Como el abate Sieyés en Francia, á quien tomó por modelo, se adelantó á sus compañeros en el camino de las reformas, y así como aquel enalteció la omnipotencia del estado llano sobre las demás clases, proclamó este la soberanía nacional sobre el derecho divino de los reyes.

Uno y otro, sin ser oradores, sin ser políticos de gran talla, y sí solo por saber aprovecharse de las circunstancias, adquirieron prestigio y autoridad entre los suyos, y abrieron la puerta á la revolucion y á las reformas.

Y es que en momentos de crisis, en momentos de vacilacion y de duda, el arrojo domina al talento, y la decision sujeta á la fortuna. Es que en los solemnes instantes en que se ve de cerca la revolucion, pero sin que aún se escuchen sus rugidos, hablar es perorar, indicar es resolver. Una palabra terminante es un discurso, una idea nueva un sistema, un pensamiento atrevido una revolucion.

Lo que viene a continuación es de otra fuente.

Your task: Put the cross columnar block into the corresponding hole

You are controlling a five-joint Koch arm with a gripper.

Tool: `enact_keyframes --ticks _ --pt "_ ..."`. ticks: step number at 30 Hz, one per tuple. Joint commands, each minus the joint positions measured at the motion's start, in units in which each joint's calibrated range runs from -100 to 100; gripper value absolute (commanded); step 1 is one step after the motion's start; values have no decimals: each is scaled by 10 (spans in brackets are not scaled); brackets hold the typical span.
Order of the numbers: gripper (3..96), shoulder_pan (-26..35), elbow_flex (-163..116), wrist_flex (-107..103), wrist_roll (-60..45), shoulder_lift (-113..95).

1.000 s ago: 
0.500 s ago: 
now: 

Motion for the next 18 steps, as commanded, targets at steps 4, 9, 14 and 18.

Al reunirse las córtes españolas en la isla de Leon el 24 de setiembre de 1810, el estado de la nacion era por demás aflictivo, espantoso, imponente. El reino, sin monarca, sin política, sin gobierno, alzábase como un

solo hombre peleando como pelea España cuando ve atacadas su honra, su religion, su nacionalidad.

Las córtes, hijas de la necesidad y de la conveniencia, traian la sagrada y espinosa mision de organizar aquel combate, de constituir sobre sólidas Ꭹ duraderas bases la desquiciada sociedad. La antigua monarquía española, desprestigiada por el favoritismo de Godoy, abatida por la debilidad de sus legítimos representantes, vacilaba en su asiento, carcomido por el tiempo y por los errores, y al menor empuje debia necesariamente venir al suelo.

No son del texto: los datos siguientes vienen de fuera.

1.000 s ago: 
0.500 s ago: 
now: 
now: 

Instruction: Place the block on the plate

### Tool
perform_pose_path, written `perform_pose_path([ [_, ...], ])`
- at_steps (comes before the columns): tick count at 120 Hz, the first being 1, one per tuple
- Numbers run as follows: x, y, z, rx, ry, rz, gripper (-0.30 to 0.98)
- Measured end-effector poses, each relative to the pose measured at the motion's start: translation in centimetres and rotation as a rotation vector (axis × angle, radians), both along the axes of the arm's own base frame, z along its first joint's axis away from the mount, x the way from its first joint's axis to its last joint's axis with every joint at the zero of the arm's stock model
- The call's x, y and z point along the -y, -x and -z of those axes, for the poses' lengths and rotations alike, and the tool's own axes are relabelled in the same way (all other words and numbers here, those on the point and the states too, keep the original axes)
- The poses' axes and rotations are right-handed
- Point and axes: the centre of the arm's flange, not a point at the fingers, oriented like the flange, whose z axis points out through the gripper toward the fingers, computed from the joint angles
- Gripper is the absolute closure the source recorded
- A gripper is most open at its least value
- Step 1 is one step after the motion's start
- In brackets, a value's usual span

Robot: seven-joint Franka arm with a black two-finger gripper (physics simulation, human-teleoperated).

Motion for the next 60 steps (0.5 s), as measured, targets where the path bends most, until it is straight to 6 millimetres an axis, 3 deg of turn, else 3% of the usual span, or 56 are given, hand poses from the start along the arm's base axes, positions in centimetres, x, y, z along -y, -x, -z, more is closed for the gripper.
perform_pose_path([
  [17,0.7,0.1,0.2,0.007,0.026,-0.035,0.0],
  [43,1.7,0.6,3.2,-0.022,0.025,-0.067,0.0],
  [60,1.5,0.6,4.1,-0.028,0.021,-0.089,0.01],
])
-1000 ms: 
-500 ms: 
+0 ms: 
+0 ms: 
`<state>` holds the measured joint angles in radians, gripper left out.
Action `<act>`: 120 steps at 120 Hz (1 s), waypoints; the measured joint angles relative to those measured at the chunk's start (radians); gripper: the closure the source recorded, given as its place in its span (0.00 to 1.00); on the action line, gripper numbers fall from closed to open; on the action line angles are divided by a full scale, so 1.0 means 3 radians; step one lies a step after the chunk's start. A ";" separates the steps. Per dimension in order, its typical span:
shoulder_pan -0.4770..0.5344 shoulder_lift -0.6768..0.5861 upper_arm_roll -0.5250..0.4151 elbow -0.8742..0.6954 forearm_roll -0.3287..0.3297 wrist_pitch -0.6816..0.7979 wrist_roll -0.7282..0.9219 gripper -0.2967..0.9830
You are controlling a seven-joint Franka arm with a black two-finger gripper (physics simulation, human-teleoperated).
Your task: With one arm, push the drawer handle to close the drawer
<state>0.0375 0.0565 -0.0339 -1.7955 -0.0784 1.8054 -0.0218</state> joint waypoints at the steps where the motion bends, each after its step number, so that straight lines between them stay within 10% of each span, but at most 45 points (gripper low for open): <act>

Tal era el estado de la nacion al reunirse nuestras primeras córtes en 1810.

Sin práctica de gobierno representativo, rodeada de peligros y de contrariedades, combatida á la vez de la duda y de la esperanza, ¿qué iba á hacer aquella cámara que no redundase en su propia ruina, en su propio descrédito?

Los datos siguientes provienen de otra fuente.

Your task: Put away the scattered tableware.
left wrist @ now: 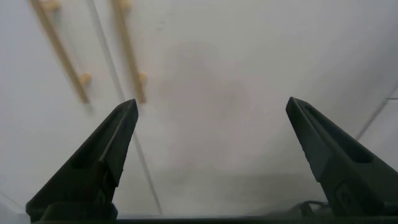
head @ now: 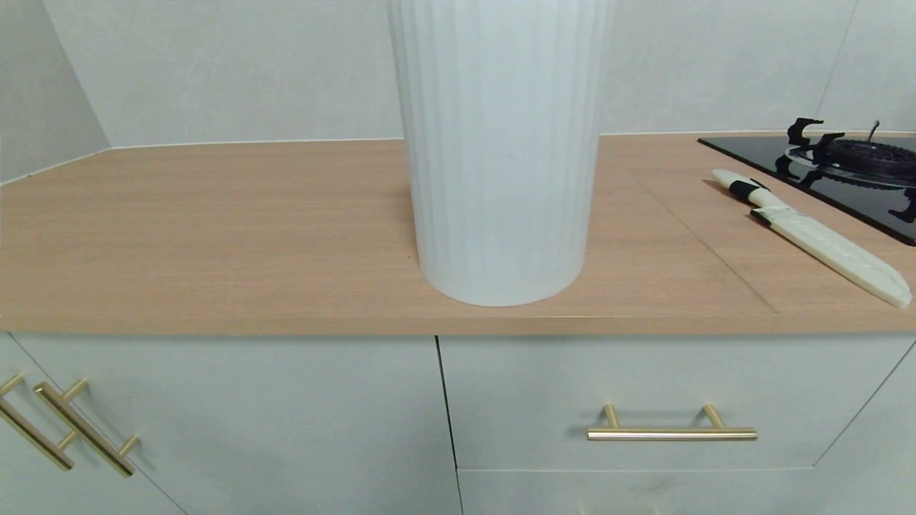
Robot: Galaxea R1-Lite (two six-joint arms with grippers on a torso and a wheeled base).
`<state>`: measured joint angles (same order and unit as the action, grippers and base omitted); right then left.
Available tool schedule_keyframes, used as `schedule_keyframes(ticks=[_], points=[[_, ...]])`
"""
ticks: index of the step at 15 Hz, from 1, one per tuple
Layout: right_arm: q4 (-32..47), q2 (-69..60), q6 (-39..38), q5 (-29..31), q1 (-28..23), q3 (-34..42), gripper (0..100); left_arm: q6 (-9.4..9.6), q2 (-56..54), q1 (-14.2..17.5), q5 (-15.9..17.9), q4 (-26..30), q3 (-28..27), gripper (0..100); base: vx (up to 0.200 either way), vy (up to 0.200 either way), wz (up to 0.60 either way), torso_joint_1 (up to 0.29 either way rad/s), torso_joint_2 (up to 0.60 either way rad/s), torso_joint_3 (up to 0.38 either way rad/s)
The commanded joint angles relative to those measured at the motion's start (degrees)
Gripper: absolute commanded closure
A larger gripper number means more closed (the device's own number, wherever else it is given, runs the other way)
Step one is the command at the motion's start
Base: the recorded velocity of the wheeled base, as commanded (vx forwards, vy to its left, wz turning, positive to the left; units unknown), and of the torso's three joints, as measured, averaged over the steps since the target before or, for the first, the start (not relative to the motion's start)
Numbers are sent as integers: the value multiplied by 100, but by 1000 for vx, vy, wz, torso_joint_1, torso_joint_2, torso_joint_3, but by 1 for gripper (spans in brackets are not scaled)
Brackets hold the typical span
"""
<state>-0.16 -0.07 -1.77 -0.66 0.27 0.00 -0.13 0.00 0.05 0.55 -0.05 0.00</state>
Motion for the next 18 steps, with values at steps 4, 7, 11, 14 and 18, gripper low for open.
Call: schedule_keyframes(ticks=[4,7,11,14,18], points=[[-11,7,1,-4,0,0,0,-4,0,-5,-2,-4,0,0,0,0,0,0,0,0],[-2,7,1,-4,0,0,0,-4,0,-5,-2,-4,0,0,0,0,0,0,0,0],[-11,7,1,-4,0,0,0,-4,0,-5,-2,-4,0,0,0,0,0,0,0,0],[-2,7,1,-4,0,0,0,-4,9,-5,-2,-4,0,0,0,0,0,0,0,0],[-2,7,1,-4,0,0,0,-4,0,-5,-2,-4,0,0,0,0,0,66,-221,-243]])
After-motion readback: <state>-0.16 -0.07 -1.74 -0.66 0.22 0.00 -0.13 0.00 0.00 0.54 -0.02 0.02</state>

En aquella confusion, en tal incertidumbre, solo habia dos caminos que seguir: parodiar las antiguas córtes de Castilla, y ceñir su papel á presentar proposiciones, como cuerpo consultivo del poder real, representado á la sazon por la regencia, ó imitar á la asamblea constituyente francesa, y proclamándose soberana como esta, apoderarse del poder supremo, mandar y administrar á la vez, y plantear la revolucion.

Todo dependia del primer orador que tomase la iniciativa, de las primeras palabras que resonasen en aquel recinto, de la primera idea que se arrojase entre aquellos inespertos y vacilantes diputados.

El partido reformador, más impaciente, más resuelto, más atrevido siempre que su contrario, adelantóse en aquella memorable sesion y pronunció la primera palabra, arrojó la primera idea.